* **Try it**: Your answer must be an exact copy of the data below, minus any pictures.
>>
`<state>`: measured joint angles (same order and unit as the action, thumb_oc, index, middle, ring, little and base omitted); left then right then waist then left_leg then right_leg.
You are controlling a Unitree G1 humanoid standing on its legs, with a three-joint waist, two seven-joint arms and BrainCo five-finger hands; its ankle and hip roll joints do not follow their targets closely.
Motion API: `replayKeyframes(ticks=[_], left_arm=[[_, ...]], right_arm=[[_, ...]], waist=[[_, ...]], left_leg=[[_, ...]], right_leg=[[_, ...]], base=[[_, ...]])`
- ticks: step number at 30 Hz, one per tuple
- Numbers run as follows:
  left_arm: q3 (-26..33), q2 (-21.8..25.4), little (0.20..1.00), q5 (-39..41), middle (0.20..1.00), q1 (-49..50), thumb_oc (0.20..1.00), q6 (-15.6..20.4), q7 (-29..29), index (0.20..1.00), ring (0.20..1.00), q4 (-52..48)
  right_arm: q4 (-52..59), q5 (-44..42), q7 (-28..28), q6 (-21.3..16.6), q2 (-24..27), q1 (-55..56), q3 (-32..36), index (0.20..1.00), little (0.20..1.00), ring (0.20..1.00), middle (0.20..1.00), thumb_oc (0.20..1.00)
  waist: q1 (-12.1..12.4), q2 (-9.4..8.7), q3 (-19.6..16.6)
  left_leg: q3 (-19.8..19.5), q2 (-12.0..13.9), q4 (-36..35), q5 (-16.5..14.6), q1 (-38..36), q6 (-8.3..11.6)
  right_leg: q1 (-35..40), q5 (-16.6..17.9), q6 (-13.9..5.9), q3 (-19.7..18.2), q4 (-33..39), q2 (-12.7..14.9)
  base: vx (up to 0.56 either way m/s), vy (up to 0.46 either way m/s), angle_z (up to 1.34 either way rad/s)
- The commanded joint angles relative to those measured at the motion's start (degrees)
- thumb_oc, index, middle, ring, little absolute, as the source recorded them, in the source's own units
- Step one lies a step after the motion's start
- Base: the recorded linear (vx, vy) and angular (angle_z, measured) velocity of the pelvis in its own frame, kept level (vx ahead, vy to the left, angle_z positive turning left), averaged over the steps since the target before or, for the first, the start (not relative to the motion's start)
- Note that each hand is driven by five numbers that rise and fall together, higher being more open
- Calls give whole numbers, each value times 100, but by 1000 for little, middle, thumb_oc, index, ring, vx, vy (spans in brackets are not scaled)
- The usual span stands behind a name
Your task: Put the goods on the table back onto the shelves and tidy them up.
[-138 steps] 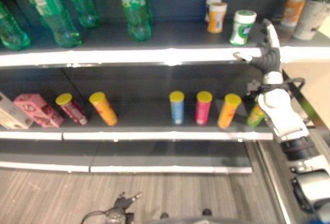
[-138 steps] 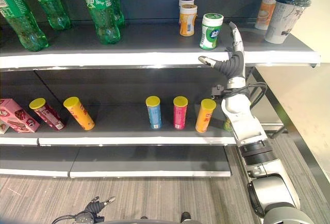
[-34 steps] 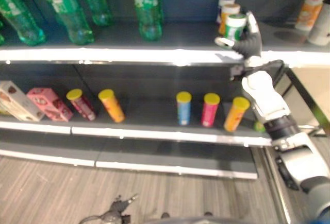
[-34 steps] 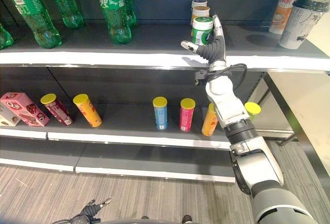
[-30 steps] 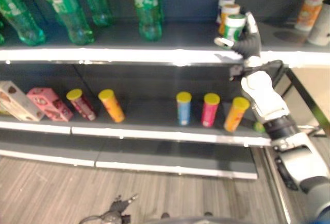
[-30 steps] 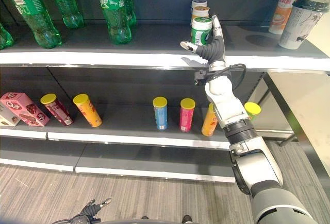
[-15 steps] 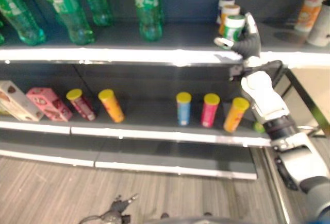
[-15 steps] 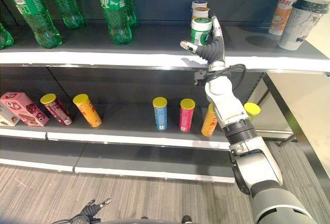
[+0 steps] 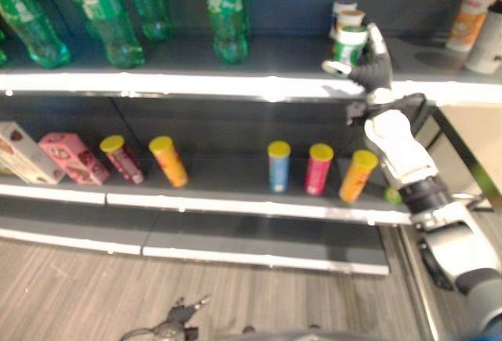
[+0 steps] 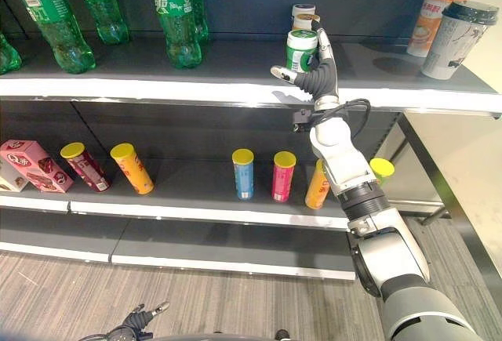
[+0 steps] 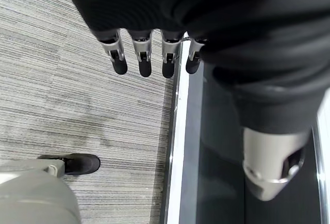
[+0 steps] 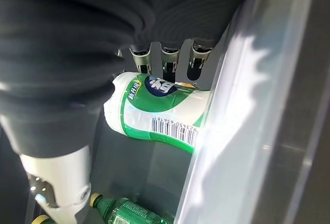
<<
* **Written solution**:
`<state>`: measured joint angles (same order and unit as the action, thumb_oc, index, middle, ring, little and base omitted); left then right then waist then left_leg then right_leg.
You are controlling a Unitree G1 humanoid standing on its legs, with a three-joint waist, two seven-joint arms and BrainCo five-finger hands; its ankle and hip roll joints do not follow their targets closely.
Motion API: `replayKeyframes(ticks=[_], left_arm=[[_, ...]], right_arm=[[_, ...]], waist=[[_, ...]], left_leg=[[_, ...]], right_leg=[[_, ...]], base=[[_, ...]])`
- ticks: step number at 30 Hz, one per tuple
- Numbers run as follows:
  left_arm: q3 (-26..33), q2 (-21.8..25.4), little (0.20..1.00), q5 (-39..41), middle (0.20..1.00), q1 (-49..50), thumb_oc (0.20..1.00), q6 (-15.6..20.4), q7 (-29..29), index (0.20..1.00), ring (0.20..1.00), q4 (-52..48)
  right_arm: q4 (-52..59), q5 (-44..42), q7 (-28..28), q6 (-21.3..16.6), q2 (-24..27), q1 (-55..56), q3 (-32..36), index (0.20..1.00), little (0.20..1.00), ring (0.20..1.00), middle (0.20..1.00), thumb_oc (0.20..1.00)
  waist: q1 (-12.1..12.4), q2 (-9.4..8.7), q3 (-19.6..16.6)
  left_leg: q3 (-19.8..19.5), q2 (-12.0..13.9), q4 (-36..35), q5 (-16.5..14.6), q1 (-38..36), q6 (-8.3..11.6)
  right_leg: q1 (-35..40), q5 (-16.6..17.9), q6 (-13.9..5.9), q3 (-19.7..18.2), q4 (-33..39), q2 (-12.7..14.9)
  base: vx (up to 0.56 either way m/s), vy (up to 0.46 either way m/s), angle_z (up to 1.34 either way rad/s)
- The commanded joint angles relative to those measured at the motion's start (degrees)
- thumb_oc, index, middle, ring, little absolute, as the source recorded them, in the source's own units
- Step one lies a step after the motion's start
- Base: the recorded linear (vx, vy) and angular (angle_z, measured) velocity of the pelvis in its own frame, kept level (vx ahead, vy to the left, angle_z positive turning left), averaged over the steps since the target before or, for the first, the start (not relative to the motion's start)
- Note that each hand is driven by five numbers that rise and fall together, higher being more open
- Calls give whole numbers, each value times 100, but by 1000 for little, middle, thumb_oc, index, ring, vx, vy (spans in brackets are not scaled)
- The usual span stands behind a name
Your task: Put the goods on the table back onto the shelves and tidy them up.
[-138 steps] 
[-138 steps] 
[-34 steps] 
[-34 steps] 
[-30 steps] 
[-30 steps] 
[-15 steps] 
[-15 steps] 
[+0 steps] 
[+0 steps] 
[+0 steps] 
[+0 steps] 

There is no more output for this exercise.